Ceramics are produced for many different uses. Ceramic products such as pottery, bricks etc. are formed or shaped before firing, while other ceramic products such as cement and glass are formed after firing. Some ceramics are used in their manufactured form, while others are crushed or powdered before use. Pozzolana is a natural ceramic powder, produced by the lava activity. Cements are ceramic products, where initially a ceramic called clinker is produced and then powdered. Surkhi is a burnt clay product, used to replace cement in low strength structures. Ceramics like bricks, roofing tiles, flooring tiles, cooking pots etc. can be produced cheaply at all geographic locations, from all sorts of clays. Earthenware ceramics made with very plastic or wet material are very porous. Bricks, water pots, planters etc. are conceived for this quality.
Ceramic materials are used in toilet products such as the water closets, bath tubs, wash basins, soil pipes, etc. These items have vitreous and a non-porous surface with good gloss and excellent abrasion resistance. Similarly household tableware and oven-ware in addition have good thermal shock resistance and low thermal expansion.
Most ceramics are dielectric and except for ferrite, generally lack magnetic properties. Ceramics products’ properties like better thermal insulation, fire resistance, electric insulation and very high density make them the ideal material in electric, electronics and super conductivity field.

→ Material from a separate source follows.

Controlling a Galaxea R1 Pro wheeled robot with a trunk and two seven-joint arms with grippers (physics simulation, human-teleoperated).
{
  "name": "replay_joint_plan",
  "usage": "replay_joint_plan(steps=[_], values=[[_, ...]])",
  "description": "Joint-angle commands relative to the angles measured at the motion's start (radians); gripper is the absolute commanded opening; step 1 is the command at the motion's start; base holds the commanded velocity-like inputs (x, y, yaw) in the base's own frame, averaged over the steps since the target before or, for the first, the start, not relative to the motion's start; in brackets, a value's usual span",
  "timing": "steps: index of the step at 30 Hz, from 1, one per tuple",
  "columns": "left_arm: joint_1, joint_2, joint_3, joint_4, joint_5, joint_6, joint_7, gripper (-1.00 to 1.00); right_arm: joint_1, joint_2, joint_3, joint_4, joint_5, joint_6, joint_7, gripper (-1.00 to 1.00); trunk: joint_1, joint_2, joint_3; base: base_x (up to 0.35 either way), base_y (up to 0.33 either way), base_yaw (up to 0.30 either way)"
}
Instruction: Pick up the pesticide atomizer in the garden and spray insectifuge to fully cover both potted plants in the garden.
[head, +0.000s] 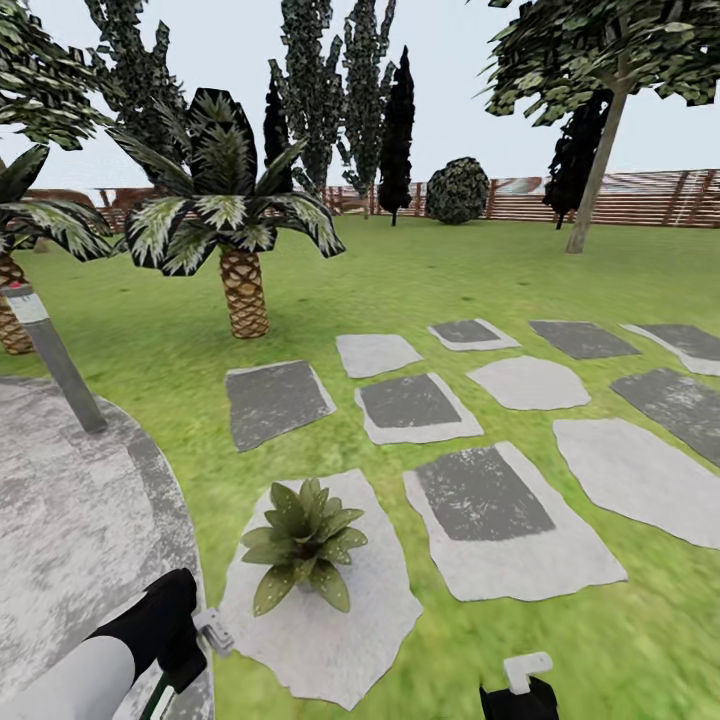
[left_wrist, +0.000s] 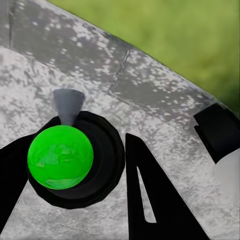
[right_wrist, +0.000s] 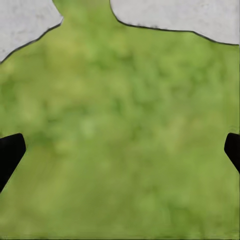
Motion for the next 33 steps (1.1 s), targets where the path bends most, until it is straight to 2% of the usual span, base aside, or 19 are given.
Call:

Ceramics unlike metals do not oxidise and are fairly stable in extreme environments, so are used for storage of alkaline and acidic substances in industries. Ceramics withstand extremely high operating temperatures, with high radiation resistance, which make them suitable for engine and turbine parts. High abrasion resistance and the capacity to withstand high temperature are two prime qualities, why ceramics are used for saturated steam and super heated gas nozzles and burner ends.
Refractory products have superior resistance to high temperatures and thermal shock, and are used in applications such as furnace linings. Ceramics’ creep resistance or ability to withstand high stress at elevated temperature is better then any material yet produced and its applications include turbine wheels, jet engines, dies etc.
Speciality ceramics are much harder than metals, and can easily cut steel and glass. Speciality ceramics because of their extremely fine-gained poly crystalline micro structures are almost free of residual pores and defects. Such materials are extremely hard and cannot easily be machined or cut, except by a laser. Toughened zirconium ceramics are used in the home as non magnetic scissors and kitchen knives, cutting tool bits, cutter edges, etc. Silicon nitride ceramic’s engine parts can run more efficiently than do parts made of nickel based super alloys. Engine parts including combustion chamber walls, cylinder liners and heads, piston crowns and intake / exhaust parts can be made of ceramic. Ceramic bearings can operate at high speed without lubricants.
Body implants of ceramics in orthopaedic surgery have superior wear and erosion resistant characteristics compared with other materials. Ceramic implants for human body show not only high strength to weight ratio, but where required, these ceramics can be deliberately made porous, enabling regenerating bone to grow into and bond with the implant.
Ceramic air tiles consisting of an open cellular micro structure of extremely fine coated silica fibres, so loosely packed, that the tiles consist of 95% air, as lightweight as cotton wool, are used in rocketry. The ceramic tiles not only withstand temperature of 1500 C (above melting point of steel) but insulate the space module within. Micro-porous ceramics’ candles are used for filtration.
Ceramic products show various levels of glassification and depending on the raw materials used and the process of crystallization. Higher glassification levels impart better density, low porosity and in most cases better homogeneity.
Earthenware are soft porous ceramic products fired at low temperatures (950 -1050 °C) Stoneware fired at higher temperatures (1100 -1300 °C ), show fusing of the clay body, and are fairly dense and non-porous. Porcelains are almost glass like bodies, fairly homogeneous, dense and non-porous (fired at 1200 -1,400 °C). Glass (1400 -1650 °C ) is a formation of non crystalline solid, referred to as super-cooled liquid.